Marcher à travers la République des Oiseaux, par Tieri Briet
Je voulais juste aller marcher à travers la République des Oiseaux, au sud du continent. Regarder sous la pluie, sur la neige le langage que leurs traces écrivaient. Le contraire d'une langue morte.
Et puis d'un seul coup interdite, la couleur jaune avait changé de sens en Catalogne, accrochée partout aux barrières, aux grillages et aux barreaux des fenêtres. Le jaune était devenu la couleur de l'indépendance. C'était simple, aussi irréversible qu'une révolution dans la joie, la colère et le refus des vieux mensonges usés jusqu'à la corde. Sur leurs perchoirs, les cigognes observaient l'extension de la couleur jaune dans leur vie d'oiseaux philosophes, continuant de bâtir leurs grands nids de branchages. Fragiles cabanes tout en rond, construites sans clous ni ficelles. Des abris dans la nuit des temps difficiles qui s'annoncent.

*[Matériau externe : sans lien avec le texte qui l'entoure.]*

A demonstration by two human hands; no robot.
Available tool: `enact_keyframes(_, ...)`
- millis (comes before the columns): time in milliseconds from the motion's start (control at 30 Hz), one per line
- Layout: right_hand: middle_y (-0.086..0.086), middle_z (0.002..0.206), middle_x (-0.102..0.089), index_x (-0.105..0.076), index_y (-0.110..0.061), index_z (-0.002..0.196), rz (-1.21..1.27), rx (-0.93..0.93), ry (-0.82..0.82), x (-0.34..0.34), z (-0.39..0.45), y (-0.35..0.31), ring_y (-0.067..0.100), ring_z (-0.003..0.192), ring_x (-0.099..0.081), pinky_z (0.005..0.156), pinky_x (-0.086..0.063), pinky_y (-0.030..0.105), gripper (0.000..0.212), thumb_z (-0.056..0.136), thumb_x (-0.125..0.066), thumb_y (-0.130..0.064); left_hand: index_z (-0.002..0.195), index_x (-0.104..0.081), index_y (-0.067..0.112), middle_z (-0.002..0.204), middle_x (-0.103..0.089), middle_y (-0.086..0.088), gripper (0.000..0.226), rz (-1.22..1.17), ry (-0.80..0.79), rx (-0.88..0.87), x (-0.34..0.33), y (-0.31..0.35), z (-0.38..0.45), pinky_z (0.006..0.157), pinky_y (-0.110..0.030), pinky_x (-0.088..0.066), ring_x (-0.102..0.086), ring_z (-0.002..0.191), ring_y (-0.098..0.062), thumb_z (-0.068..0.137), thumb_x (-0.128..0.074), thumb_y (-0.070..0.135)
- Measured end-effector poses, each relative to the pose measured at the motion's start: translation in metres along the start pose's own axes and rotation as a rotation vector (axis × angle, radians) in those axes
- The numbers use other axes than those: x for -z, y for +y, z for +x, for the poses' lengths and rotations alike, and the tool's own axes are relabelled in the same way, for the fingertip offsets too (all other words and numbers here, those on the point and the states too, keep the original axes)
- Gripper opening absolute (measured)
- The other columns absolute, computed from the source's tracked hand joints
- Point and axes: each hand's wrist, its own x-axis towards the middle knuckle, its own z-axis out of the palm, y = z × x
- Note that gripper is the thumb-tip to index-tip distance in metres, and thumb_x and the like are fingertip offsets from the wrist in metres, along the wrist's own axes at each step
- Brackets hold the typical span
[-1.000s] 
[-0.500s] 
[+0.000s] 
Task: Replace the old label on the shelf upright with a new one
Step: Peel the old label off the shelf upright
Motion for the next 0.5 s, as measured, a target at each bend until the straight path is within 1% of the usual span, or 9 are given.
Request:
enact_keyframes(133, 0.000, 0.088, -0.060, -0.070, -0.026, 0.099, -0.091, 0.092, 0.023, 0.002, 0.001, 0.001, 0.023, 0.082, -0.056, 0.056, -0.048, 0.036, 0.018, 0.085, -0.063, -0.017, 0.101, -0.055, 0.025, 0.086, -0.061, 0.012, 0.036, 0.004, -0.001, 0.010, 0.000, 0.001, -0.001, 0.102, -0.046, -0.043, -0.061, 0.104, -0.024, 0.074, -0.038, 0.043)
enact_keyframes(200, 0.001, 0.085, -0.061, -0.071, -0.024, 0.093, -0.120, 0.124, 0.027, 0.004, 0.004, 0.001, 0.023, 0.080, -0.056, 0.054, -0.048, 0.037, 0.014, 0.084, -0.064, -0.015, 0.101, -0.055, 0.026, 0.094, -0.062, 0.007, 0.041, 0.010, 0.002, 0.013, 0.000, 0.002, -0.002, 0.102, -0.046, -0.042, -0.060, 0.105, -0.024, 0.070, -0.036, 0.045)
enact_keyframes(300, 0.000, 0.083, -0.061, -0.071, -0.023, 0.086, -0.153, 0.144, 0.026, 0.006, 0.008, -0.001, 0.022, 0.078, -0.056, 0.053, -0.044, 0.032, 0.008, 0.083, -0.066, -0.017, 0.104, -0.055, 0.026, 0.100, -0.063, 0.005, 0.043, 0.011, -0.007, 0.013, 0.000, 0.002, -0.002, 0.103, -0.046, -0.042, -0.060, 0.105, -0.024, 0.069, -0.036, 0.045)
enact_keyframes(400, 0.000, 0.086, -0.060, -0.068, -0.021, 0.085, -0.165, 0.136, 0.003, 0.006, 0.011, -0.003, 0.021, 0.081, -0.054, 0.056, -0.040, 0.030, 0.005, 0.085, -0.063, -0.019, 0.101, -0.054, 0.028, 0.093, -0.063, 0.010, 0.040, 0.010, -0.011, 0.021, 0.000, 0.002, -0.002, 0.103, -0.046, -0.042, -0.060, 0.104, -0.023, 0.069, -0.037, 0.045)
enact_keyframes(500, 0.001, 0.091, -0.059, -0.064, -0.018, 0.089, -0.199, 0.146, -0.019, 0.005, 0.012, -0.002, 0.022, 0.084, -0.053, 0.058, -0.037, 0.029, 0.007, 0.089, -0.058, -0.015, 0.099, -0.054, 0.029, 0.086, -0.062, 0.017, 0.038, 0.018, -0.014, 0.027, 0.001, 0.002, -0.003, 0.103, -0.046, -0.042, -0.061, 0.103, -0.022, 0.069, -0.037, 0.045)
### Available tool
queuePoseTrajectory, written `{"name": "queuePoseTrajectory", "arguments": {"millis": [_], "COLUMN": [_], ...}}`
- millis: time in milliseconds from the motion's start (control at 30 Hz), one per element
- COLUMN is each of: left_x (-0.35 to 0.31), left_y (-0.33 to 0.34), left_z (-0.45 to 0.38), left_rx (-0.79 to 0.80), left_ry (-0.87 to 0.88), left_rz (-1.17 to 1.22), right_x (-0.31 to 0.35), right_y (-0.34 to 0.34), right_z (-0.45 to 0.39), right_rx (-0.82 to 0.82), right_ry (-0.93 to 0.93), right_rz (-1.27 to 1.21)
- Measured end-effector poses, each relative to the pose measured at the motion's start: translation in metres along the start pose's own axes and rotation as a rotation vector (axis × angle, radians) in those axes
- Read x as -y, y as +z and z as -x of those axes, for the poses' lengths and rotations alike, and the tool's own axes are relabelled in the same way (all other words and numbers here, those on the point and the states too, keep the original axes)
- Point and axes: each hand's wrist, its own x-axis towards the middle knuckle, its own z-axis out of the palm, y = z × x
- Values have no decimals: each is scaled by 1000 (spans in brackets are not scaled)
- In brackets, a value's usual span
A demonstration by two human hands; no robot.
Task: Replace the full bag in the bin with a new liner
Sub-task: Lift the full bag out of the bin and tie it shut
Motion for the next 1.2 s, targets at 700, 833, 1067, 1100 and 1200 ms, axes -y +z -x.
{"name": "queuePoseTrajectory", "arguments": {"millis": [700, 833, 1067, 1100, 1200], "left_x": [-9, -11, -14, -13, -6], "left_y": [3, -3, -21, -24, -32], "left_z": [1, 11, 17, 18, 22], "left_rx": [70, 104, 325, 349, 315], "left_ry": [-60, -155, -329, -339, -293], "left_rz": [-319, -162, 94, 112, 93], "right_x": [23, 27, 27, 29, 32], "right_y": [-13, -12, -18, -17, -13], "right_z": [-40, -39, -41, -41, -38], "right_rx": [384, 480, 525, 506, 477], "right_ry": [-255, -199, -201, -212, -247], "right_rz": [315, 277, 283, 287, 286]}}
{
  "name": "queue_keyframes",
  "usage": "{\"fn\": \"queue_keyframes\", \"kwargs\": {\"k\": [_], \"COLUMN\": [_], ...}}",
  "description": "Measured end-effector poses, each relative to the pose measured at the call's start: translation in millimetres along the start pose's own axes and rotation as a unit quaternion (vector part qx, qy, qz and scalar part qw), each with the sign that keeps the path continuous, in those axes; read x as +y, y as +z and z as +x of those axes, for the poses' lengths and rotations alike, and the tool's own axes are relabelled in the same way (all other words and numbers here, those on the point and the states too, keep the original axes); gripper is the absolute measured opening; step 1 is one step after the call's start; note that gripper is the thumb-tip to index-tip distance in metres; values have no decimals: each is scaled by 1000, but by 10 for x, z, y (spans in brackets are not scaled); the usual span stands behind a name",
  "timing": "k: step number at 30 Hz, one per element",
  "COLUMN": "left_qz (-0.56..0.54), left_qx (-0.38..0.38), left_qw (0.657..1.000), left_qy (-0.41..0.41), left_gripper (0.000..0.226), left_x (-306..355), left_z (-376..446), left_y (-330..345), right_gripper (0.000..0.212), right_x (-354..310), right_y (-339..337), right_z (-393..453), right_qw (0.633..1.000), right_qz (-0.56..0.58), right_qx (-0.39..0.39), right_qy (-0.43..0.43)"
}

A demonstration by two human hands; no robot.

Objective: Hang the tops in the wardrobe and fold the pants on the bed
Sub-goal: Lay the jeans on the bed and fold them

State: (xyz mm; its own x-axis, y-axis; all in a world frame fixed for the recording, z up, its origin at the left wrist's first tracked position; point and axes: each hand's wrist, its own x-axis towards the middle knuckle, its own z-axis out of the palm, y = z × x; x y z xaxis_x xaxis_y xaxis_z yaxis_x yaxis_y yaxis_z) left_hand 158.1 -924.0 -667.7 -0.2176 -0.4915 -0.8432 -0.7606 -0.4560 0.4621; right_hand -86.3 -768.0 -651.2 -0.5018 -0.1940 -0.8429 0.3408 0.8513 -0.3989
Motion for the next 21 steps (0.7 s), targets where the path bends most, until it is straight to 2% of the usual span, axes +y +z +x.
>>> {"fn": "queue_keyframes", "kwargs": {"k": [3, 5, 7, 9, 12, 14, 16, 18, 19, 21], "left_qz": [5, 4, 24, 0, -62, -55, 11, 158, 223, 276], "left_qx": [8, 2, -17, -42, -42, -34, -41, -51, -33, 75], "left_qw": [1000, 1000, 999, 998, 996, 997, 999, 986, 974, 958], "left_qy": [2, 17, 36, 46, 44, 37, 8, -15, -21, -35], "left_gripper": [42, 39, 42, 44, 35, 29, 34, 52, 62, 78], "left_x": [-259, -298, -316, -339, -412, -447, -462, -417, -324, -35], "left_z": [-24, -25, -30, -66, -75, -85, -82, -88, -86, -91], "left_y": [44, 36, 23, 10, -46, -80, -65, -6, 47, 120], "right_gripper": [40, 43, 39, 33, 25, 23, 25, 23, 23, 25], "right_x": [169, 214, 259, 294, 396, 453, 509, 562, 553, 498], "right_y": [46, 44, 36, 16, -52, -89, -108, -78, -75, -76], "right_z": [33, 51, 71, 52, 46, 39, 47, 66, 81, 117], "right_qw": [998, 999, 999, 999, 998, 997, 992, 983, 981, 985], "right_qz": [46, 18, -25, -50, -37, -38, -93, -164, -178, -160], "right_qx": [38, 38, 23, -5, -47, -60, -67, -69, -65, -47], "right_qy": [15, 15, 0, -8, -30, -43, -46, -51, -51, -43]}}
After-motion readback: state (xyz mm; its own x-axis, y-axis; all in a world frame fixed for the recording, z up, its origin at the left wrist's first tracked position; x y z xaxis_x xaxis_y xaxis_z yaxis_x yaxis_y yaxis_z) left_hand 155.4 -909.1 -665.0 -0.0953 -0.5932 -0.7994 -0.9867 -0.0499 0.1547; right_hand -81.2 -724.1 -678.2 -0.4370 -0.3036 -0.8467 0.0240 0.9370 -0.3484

Et sur les murs peints à la chaux, à l'entrée des villages ou dans l'ombre des villes, ce sont les mêmes mots qui reviennent - Llibertat presos polítics. Pas besoin de traduire. Pendant qu'on libérait Patrice Nganan de sa prison de Yaoundé, sur un continent plus au sud. Je dois à Pierre Astier la joie d'avoir appris la bonne nouvelle. A chaque fois qu'on libère un écrivain emprisonné, c'est comme si on vengeait Reinaldo Arenas et Alexandre Soljenitsyne d'un seul coup. La même joie qu'à Istanbul l'hiver dernier, au bord des larmes quand on apprenait la libération d'Aslı Erdoğan et Necmiye Alpay.
Ne pas oublier non plus d'aimer les oiseaux, a écrit Odile Robinot. Surtout quand ils sont libres, j'ai envie de répondre. En partageant une musique que Pau Casals avait jouée à l'assemblée des Nations Unies, pour y recevoir la médaille de la paix alors qu'il avait fui la Catalogne quand elle n'était pas libre. C'est à lui que je pense, à Pau Casals et Antoni Tapiés quand on emprisonne des ministres catalans. Eux auraient fait quelque chose de ce jaune. Quelque chose de beau.
Les Catalans sont un peuple démocratiquement mature, qui a gagné le droit de constituer une république d'hommes et de femmes libres. Ce sont les vœux de Carles Puigdemont en exil à Bruxelles, hier soir, mais je ne crois pas que l'Europe puisse entendre ce qu'il voulait nous dire. Dans l'Union des sourds et des puissants, c'est encore aux polices nationales d'imposer l'ordre ancien, la destruction des utopies et des cabanes de survie au bulldozer. Alors nous acceptons de regarder ailleurs, d'oublier l'emprisonnement de plusieurs ministres qui n'ont rien volé dans les caisses de Catalogne, d'effacer de nos mémoires ces policiers en armes qui arrachaient des urnes en frappant de toutes leurs forces la femme âgée qui la serrait dans ses bras.
Jusqu'à quand habiterons-nous le cadavre confortable d'une Europe mensongère ? Notre faiblesse ne peut pas servir d'éternel alibi pour ne pas contester ce qui a lieu maintenant sous nos yeux, de l'autre côté de la frontière sud. A l'autre bout de cette frontière, côté italien, des brigades de policiers traquent des hommes à la peau noire parce qu'ils tentaient d'échapper à la mort programmée de leur futur. Sérieusement, je me demande si nous, pauvres Français, nous sommes un peuple démocratiquement mature, qui a gagné le droit de constituer une république d'hommes et de femmes libres ?
Toute la liberté qu'on prend à des oiseaux, avait écrit Victor Hugo, le destin juste et dur la reprend à des hommes. Nous avons des tyrans parce que nous en sommes et ces millions de poules enfermées dans des cages, à l'intérieur d'usines à viande, elles nous racontent ce que nous sommes devenus, pauvres bestiaux chargés d'acheter sans penser à nos cages. Le contraire, maintenant, d'une république d'hommes et de femmes libres.